EL PASO, Texas (KTSM) – After serving as interim chief since May 2022, Jonathan Killings has been offered the role permanently. His background in serving many ranks within the department makes him the ideal candidate.
Killings moved to El Paso when he was two years old with his family as part of the United States Military. They decided to make the city their home where Killings grew up and attended Hanks High School.
He went on to the El Paso Fire Training Academy where he graduated in 1998. From there he went on to work all over the city including operations, ambulances, the training academy all the way up to chief. Killings feels that his experience is what prepared him for this role.
“I know what the men and women in the operations what they’re dealing with and how it feels when you’re out there responding and what you need to be successful and what you need to provide that high level of service to the community.”

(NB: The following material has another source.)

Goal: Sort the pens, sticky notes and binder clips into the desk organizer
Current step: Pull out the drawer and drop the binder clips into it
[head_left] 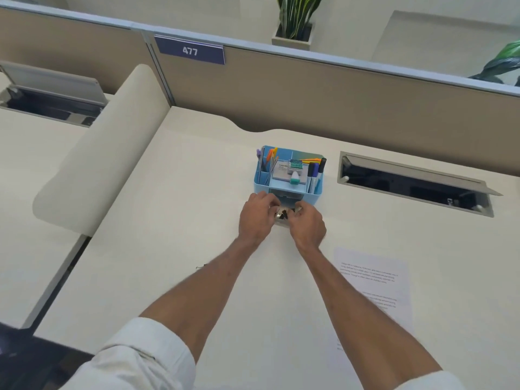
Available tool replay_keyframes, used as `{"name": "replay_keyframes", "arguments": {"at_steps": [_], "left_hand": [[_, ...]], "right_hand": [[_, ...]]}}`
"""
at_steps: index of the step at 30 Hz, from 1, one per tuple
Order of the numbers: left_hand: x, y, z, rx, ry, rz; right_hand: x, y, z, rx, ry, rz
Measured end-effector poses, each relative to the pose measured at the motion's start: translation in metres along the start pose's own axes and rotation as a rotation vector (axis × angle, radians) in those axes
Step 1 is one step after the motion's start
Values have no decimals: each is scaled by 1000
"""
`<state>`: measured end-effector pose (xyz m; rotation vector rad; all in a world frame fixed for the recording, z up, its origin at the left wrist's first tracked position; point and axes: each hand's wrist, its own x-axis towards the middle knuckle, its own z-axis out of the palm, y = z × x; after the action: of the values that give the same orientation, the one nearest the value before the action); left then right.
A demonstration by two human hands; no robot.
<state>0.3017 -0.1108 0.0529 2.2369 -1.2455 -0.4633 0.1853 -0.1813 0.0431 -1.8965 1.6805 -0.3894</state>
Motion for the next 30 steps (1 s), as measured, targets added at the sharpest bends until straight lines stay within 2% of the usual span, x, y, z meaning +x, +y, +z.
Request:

The El Paso Fire Department like many other have had problems retaining as well as bringing in new recruits to the department. However Killings feels like the city has brought in more incentives to help keep the people they have while also bringing in new ones.
He will also try to focus on bringing in more women into the field.
“Historically the El Paso fire department struggled with getting females in the fire department and we really want to make sure that we message that correctly in that this is a career that is for everyone.”
The previous two fire chiefs have gone on to other leadership roles in both El Paso and in Houston. Killings attributes this to the department preparing the men and women in the field to be ready for those kinds of positions.
“Its encouraged and its supported at every level within our organization so when you get to a higher level you have that background of leadership you have that background of education.”
Among other things in El Paso, the migrant surge has become a major priority. While EPFD will be using some of their resources to help out those on the border, Killings says that this does not take away from the rest of El Paso.
“Right now there’s no affect that its having there’s no negative impact that its having on our ability to make emergency responses and be there for the core mission of the El Paso Fire Department.”